### WORK TO BE COMPLETED
Please restate the data word for word, leaving out no line.
━━━━━ DATA PROVIDED ━━━━━
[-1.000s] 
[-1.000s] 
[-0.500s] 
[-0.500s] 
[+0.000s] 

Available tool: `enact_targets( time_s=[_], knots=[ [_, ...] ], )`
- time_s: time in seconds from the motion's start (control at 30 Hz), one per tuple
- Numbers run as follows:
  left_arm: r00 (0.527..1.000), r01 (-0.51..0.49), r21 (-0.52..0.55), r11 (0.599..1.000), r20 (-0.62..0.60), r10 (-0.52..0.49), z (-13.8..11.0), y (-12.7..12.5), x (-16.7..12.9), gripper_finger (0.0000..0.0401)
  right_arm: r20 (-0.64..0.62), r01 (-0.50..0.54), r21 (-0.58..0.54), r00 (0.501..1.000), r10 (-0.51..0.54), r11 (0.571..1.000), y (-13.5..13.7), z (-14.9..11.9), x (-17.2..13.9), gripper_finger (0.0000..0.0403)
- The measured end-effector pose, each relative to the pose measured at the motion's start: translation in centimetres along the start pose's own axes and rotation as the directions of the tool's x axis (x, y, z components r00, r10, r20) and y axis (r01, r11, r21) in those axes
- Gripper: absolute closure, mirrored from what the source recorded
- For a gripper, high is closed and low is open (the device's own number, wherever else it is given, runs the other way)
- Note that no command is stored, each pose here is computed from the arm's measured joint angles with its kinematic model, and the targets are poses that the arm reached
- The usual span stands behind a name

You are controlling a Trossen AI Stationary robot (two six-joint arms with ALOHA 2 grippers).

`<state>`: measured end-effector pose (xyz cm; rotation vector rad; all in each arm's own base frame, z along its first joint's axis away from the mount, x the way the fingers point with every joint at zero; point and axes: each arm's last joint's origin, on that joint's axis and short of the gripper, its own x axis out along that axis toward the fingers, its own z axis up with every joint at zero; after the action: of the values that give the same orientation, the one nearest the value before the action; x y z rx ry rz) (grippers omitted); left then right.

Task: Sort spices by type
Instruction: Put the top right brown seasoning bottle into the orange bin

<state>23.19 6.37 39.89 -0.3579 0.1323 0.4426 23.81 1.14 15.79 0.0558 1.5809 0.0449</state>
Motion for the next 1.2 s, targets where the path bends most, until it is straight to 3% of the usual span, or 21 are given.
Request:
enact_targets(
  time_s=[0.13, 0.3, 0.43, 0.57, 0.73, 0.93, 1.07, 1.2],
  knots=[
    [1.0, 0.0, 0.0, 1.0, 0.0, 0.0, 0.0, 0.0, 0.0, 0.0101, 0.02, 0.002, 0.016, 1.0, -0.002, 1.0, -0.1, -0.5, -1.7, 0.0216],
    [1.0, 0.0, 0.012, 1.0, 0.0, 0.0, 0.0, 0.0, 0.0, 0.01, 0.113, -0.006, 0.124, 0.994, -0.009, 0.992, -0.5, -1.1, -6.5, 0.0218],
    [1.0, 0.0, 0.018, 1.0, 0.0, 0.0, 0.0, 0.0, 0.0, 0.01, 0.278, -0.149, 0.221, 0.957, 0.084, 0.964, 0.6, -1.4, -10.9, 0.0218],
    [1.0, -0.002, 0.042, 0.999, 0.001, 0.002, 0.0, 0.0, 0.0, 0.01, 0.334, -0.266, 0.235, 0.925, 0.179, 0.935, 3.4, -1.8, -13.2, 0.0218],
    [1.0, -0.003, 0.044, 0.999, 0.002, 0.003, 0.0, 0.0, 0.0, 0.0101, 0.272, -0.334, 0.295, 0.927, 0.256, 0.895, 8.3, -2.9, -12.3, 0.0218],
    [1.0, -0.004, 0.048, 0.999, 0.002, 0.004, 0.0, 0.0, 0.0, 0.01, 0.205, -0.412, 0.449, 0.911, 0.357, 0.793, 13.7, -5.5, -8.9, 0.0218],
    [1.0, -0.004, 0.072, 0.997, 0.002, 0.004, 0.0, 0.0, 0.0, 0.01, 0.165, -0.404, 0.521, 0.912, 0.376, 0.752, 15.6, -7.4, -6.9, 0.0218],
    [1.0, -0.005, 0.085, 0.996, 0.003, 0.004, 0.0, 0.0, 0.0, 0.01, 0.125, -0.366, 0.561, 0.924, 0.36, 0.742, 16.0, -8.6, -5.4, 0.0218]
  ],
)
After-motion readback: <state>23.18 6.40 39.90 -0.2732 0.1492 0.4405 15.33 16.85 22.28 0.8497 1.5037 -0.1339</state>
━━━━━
### RESPONSE
[-1.000s] 
[-1.000s] 
[-0.500s] 
[-0.500s] 
[+0.000s] 

Available tool: `enact_targets( time_s=[_], knots=[ [_, ...] ], )`
- time_s: time in seconds from the motion's start (control at 30 Hz), one per tuple
- Numbers run as follows:
  left_arm: r00 (0.527..1.000), r01 (-0.51..0.49), r21 (-0.52..0.55), r11 (0.599..1.000), r20 (-0.62..0.60), r10 (-0.52..0.49), z (-13.8..11.0), y (-12.7..12.5), x (-16.7..12.9), gripper_finger (0.0000..0.0401)
  right_arm: r20 (-0.64..0.62), r01 (-0.50..0.54), r21 (-0.58..0.54), r00 (0.501..1.000), r10 (-0.51..0.54), r11 (0.571..1.000), y (-13.5..13.7), z (-14.9..11.9), x (-17.2..13.9), gripper_finger (0.0000..0.0403)
- The measured end-effector pose, each relative to the pose measured at the motion's start: translation in centimetres along the start pose's own axes and rotation as the directions of the tool's x axis (x, y, z components r00, r10, r20) and y axis (r01, r11, r21) in those axes
- Gripper: absolute closure, mirrored from what the source recorded
- For a gripper, high is closed and low is open (the device's own number, wherever else it is given, runs the other way)
- Note that no command is stored, each pose here is computed from the arm's measured joint angles with its kinematic model, and the targets are poses that the arm reached
- The usual span stands behind a name

You are controlling a Trossen AI Stationary robot (two six-joint arms with ALOHA 2 grippers).

`<state>`: measured end-effector pose (xyz cm; rotation vector rad; all in each arm's own base frame, z along its first joint's axis away from the mount, x the way the fingers point with every joint at zero; point and axes: each arm's last joint's origin, on that joint's axis and short of the gripper, its own x axis out along that axis toward the fingers, its own z axis up with every joint at zero; after the action: of the values that give the same orientation, the one nearest the value before the action; x y z rx ry rz) (grippers omitted); left then right.

Task: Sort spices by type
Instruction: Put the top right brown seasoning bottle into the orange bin

<state>23.19 6.37 39.89 -0.3579 0.1323 0.4426 23.81 1.14 15.79 0.0558 1.5809 0.0449</state>
Motion for the next 1.2 s, targets where the path bends most, until it is straight to 3% of the usual span, or 21 are given.
Request:
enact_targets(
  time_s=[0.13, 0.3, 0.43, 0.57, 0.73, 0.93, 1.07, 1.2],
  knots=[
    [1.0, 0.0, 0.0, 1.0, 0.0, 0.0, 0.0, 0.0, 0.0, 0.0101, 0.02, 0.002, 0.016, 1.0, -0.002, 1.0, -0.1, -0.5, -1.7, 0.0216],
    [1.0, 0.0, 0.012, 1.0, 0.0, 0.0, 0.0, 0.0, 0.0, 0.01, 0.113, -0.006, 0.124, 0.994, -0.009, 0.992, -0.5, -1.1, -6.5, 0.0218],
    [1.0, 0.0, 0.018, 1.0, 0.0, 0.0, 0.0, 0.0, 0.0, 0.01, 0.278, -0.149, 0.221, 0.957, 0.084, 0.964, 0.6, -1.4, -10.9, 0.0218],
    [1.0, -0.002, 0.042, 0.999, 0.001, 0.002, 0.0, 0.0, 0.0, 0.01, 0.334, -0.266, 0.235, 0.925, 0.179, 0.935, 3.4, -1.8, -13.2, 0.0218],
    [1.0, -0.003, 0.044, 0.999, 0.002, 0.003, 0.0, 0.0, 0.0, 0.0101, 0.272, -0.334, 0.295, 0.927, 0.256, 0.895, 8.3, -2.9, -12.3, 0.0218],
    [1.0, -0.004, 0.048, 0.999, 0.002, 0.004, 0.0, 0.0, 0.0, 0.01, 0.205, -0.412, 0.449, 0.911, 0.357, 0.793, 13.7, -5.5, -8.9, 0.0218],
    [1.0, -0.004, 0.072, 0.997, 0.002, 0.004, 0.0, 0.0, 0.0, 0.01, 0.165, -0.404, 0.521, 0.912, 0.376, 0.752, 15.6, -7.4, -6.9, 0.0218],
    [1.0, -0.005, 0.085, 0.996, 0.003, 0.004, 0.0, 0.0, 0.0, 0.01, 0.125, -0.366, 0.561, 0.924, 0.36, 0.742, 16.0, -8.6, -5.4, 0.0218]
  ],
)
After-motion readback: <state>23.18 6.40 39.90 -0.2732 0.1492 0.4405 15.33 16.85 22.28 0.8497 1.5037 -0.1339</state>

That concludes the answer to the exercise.